To see how many queues are configured:
$ ethtool -l ens2f1 Channel parameters for ens2f1: Pre-set maximums: RX: 0 TX: 0 Other: 1 Combined: 64 Current hardware settings: RX: 0 TX: 0 Other: 1 Combined: 8
Some NIC's allow you to set it into a symmetric mode. The Intel X(L)710 card can do this in theory, but the drivers aren't capable of enabling this yet (work is underway to try to address this). Another way to address is by setting a special "Random Secret Key" that will make the RSS symmetrical. See http://www.ndsl.kaist.edu/~kyoungsoo/papers/TR-symRSS.pdf (PDF).
In most scenario's however, the optimal solution is to reduce the number of RSS queues to 1:
# Intel X710 with i40e driver: ethtool -L $DEV combined 1
Some drivers do not support setting the number of queues through ethtool. In some cases there is a module load time option. Read the driver docs for the specifics.

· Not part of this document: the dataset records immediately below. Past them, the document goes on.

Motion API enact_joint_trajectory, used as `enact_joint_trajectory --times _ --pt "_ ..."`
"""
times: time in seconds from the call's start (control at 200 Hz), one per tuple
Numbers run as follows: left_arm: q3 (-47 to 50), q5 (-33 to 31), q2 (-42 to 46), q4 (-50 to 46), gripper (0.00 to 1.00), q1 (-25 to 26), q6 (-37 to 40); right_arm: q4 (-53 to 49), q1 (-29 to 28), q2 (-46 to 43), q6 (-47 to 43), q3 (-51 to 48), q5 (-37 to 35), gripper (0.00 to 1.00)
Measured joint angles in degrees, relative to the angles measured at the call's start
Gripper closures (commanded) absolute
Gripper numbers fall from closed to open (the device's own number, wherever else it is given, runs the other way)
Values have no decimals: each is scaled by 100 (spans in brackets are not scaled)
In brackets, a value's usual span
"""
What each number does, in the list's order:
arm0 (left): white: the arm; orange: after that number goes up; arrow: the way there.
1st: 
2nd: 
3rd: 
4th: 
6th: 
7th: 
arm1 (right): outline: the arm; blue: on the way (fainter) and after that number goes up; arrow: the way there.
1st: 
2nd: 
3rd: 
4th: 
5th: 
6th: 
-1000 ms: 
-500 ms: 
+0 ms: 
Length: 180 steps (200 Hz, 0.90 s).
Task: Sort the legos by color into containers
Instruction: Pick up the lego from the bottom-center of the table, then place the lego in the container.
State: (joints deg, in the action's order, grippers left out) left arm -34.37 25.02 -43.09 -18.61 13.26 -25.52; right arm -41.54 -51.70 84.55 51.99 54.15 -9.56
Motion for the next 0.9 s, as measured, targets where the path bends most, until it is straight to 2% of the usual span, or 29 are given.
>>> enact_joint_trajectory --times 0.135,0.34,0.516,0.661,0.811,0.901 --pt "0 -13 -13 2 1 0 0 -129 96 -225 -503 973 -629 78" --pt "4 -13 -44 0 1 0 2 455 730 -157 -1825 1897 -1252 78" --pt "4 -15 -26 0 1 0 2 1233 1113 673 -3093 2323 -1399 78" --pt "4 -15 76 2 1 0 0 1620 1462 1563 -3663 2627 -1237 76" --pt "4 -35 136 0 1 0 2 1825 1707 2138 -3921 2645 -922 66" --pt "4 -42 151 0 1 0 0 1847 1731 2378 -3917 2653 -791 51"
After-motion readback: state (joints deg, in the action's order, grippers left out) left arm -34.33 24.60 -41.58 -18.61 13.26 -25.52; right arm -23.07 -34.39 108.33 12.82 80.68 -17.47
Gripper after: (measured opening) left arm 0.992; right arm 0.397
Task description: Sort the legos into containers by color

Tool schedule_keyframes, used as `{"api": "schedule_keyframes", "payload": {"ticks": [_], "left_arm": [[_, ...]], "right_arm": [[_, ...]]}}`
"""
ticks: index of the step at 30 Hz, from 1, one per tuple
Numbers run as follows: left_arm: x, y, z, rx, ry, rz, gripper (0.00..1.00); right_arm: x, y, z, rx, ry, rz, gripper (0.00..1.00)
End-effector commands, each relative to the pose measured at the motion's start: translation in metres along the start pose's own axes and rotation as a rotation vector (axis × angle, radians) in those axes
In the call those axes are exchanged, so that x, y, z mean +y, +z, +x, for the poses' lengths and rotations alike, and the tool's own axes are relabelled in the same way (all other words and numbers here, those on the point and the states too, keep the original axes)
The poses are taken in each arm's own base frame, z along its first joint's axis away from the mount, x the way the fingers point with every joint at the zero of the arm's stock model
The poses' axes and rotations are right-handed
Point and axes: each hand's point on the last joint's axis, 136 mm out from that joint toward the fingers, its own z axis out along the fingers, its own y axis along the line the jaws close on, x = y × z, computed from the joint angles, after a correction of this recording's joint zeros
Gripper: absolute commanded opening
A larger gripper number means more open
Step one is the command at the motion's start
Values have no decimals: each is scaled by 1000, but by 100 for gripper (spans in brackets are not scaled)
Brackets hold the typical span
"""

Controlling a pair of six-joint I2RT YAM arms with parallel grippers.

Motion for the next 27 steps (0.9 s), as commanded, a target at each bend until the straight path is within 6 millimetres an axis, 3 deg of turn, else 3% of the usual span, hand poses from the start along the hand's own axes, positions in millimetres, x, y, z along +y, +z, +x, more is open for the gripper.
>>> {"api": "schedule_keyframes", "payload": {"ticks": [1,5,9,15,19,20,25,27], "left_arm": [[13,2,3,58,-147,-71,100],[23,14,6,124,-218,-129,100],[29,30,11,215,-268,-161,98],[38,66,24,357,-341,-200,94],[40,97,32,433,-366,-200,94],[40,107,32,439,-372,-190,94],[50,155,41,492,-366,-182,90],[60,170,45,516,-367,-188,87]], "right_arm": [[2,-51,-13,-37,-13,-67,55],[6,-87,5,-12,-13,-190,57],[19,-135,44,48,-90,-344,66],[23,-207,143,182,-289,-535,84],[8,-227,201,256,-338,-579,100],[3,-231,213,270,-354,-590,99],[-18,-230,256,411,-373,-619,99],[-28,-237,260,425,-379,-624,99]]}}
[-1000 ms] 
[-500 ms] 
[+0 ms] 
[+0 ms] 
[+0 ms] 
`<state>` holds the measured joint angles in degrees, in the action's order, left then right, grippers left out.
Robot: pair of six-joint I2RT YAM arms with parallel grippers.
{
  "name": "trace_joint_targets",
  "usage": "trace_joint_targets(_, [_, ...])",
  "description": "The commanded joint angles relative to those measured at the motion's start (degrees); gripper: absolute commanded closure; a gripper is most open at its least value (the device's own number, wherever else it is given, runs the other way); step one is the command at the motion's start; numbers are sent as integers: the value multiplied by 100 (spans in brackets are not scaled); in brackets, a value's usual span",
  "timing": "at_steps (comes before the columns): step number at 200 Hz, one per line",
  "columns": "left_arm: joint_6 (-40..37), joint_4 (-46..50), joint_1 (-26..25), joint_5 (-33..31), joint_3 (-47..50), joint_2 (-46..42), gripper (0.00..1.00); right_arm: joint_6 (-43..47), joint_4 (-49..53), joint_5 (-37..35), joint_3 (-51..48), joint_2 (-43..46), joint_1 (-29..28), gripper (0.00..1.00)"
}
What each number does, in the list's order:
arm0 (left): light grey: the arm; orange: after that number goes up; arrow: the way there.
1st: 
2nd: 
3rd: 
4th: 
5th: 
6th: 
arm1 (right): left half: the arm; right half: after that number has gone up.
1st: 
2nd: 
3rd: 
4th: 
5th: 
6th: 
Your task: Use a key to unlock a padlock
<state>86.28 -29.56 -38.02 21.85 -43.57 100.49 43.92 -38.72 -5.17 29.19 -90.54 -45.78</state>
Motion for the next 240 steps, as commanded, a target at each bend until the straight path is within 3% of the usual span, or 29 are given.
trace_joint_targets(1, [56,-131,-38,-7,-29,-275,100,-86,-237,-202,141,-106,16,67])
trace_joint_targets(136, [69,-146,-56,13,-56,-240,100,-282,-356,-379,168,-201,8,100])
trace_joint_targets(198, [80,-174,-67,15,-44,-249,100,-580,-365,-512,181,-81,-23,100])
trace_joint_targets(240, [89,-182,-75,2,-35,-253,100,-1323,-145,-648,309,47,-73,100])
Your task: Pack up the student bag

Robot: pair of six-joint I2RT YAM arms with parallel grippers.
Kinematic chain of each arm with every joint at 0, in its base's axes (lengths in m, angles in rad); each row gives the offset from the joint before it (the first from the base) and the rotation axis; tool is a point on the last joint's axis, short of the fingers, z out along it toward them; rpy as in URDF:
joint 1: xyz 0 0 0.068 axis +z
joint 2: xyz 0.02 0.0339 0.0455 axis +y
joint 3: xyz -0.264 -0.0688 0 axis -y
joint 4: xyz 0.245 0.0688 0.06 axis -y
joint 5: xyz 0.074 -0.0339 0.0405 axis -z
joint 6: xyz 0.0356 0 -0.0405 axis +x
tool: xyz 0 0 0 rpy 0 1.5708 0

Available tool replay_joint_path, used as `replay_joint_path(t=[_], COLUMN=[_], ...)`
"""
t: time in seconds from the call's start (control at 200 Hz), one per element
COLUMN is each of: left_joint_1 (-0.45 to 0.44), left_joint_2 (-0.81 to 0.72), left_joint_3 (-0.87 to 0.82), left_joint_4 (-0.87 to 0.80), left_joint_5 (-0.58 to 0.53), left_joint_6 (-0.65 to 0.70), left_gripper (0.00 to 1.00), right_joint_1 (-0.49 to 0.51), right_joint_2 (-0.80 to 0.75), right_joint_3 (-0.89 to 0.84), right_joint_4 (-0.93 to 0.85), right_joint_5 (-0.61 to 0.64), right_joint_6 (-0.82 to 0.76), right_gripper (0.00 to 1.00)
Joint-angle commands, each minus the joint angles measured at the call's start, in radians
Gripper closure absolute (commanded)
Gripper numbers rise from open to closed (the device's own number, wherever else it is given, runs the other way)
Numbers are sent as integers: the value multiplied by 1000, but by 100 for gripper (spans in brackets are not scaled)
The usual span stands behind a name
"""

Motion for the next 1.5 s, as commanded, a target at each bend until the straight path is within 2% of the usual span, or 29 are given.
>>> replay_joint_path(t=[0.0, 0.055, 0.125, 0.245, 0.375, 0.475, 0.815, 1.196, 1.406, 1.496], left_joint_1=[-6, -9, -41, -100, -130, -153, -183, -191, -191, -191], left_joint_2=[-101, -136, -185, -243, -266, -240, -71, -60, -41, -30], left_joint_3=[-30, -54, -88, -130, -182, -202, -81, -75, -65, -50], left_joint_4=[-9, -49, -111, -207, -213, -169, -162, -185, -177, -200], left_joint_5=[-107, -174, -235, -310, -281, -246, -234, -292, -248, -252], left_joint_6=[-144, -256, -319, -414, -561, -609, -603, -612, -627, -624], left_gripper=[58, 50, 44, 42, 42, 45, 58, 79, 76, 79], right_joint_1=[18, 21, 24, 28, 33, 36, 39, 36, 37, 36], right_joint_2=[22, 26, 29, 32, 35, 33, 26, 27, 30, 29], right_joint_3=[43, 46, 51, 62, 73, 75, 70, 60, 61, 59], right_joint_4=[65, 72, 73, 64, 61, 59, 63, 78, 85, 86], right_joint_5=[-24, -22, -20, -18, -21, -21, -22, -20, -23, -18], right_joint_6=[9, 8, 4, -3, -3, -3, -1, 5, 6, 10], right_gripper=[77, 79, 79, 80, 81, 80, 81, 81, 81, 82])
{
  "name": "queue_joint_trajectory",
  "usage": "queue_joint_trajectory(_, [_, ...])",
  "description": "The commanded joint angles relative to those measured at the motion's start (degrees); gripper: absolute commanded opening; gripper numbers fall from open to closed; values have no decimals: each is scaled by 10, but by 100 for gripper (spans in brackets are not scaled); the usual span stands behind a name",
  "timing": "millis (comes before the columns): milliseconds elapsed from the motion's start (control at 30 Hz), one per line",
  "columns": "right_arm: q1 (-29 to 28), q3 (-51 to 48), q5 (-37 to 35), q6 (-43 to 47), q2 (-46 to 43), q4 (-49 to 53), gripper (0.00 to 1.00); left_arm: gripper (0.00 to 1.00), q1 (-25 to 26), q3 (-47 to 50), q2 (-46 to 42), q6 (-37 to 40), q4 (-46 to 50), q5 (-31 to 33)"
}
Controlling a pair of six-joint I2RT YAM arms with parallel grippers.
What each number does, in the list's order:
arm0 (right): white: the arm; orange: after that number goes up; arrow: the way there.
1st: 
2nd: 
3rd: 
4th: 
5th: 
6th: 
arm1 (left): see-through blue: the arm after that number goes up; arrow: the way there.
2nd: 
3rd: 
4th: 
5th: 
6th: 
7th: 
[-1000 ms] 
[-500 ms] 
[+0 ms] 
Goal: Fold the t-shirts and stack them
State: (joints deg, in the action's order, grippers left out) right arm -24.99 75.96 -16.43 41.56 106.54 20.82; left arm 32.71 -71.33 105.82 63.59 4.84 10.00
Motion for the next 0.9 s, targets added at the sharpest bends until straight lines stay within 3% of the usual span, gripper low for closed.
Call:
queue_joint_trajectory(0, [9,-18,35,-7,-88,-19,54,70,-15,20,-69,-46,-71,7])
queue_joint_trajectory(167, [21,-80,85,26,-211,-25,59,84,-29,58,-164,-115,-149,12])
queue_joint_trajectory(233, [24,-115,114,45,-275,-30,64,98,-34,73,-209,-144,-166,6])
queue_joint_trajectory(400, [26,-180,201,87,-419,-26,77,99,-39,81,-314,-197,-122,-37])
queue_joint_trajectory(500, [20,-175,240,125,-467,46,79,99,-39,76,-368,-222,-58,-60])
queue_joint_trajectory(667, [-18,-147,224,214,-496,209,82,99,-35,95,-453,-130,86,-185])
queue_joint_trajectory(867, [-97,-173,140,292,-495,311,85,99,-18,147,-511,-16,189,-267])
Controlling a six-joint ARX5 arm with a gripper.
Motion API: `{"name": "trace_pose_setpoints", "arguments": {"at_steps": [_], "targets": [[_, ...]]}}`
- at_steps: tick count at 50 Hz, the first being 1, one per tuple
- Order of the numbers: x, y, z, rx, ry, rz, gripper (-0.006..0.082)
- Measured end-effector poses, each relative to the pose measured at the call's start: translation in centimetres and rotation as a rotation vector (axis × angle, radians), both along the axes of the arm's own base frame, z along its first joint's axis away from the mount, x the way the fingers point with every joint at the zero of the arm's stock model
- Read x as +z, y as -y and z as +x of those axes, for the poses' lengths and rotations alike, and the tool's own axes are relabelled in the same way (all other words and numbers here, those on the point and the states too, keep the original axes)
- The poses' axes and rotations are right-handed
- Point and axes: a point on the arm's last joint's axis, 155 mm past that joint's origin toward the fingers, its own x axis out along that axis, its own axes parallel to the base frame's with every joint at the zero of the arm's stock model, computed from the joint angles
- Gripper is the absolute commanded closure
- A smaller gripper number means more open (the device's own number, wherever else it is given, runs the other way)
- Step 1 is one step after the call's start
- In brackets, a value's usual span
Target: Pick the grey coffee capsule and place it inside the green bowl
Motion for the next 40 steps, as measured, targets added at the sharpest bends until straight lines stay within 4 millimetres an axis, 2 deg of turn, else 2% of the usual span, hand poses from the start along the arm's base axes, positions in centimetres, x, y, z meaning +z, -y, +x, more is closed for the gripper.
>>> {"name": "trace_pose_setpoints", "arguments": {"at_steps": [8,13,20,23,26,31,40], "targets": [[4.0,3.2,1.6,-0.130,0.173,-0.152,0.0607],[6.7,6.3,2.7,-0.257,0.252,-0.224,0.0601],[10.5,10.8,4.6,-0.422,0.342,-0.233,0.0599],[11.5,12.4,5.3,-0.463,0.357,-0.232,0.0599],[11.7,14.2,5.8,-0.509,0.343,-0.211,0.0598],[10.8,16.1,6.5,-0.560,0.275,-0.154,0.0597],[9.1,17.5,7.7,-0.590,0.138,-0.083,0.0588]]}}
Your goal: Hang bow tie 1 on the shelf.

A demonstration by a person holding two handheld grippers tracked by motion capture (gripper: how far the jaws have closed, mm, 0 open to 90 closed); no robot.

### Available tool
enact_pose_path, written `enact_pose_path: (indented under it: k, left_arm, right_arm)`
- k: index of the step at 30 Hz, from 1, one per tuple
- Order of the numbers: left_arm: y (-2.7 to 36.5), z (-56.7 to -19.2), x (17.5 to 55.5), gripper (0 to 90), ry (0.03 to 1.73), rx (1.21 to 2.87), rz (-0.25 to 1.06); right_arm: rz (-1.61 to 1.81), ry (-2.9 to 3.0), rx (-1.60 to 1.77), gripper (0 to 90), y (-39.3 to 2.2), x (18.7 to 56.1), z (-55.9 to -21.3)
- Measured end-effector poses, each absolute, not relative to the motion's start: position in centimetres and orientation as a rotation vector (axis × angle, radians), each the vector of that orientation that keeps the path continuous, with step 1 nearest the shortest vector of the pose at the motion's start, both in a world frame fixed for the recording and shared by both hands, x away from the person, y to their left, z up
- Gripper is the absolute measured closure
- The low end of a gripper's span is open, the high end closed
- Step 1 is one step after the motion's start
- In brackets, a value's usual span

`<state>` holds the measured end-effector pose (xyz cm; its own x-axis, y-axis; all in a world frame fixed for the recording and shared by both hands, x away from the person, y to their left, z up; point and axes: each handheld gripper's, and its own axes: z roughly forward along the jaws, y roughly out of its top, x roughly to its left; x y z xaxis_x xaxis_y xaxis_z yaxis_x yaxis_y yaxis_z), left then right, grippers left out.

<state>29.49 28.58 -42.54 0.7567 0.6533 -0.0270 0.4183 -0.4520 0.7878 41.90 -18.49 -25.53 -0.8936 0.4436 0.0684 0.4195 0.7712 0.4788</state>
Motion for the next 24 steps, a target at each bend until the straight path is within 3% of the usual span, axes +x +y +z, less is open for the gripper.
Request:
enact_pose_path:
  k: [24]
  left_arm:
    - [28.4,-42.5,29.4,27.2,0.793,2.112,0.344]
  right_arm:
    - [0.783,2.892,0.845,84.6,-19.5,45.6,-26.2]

Network cards, drivers and the kernel itself have various techniques to speed up packet handling. Generally these will all have to be disabled.
LRO/GRO lead to merging various smaller packets into big 'super packets'. These will need to be disabled as they break the dsize keyword as well as TCP state tracking.
Checksum offloading can be left enabled on AF_PACKET and PF_RING, but needs to be disabled on PCAP, NETMAP and others.
Read your drivers documentation! E.g. for i40e the ethtool change of RSS queues may lead to kernel panics if done wrong.
Generic: set RSS queues to 1 or make sure RSS hashing is symmetric. Disable NIC offloading.
AF_PACKET: 1 RSS queue and stay on kernel <=4.2 or make sure you have >=4.4.16, >=4.6.5 or >=4.7. Exception: if RSS is symmetric cluster-type 'cluster_qm' can be used to bind Suricata to the RSS queues. Disable NIC offloading except the rx/tx csum.
PF_RING: 1 RSS queue and use cluster-type 'cluster_flow'. Disable NIC offloading except the rx/tx csum.
NETMAP: 1 RSS queue. There is no flow based load balancing built-in, but the 'lb' tool can be helpful. Another option is to use the 'autofp' runmode. Exception: if RSS is symmetric, load balancing is based on the RSS hash and multiple RSS queues can be used. Disable all NIC offloading.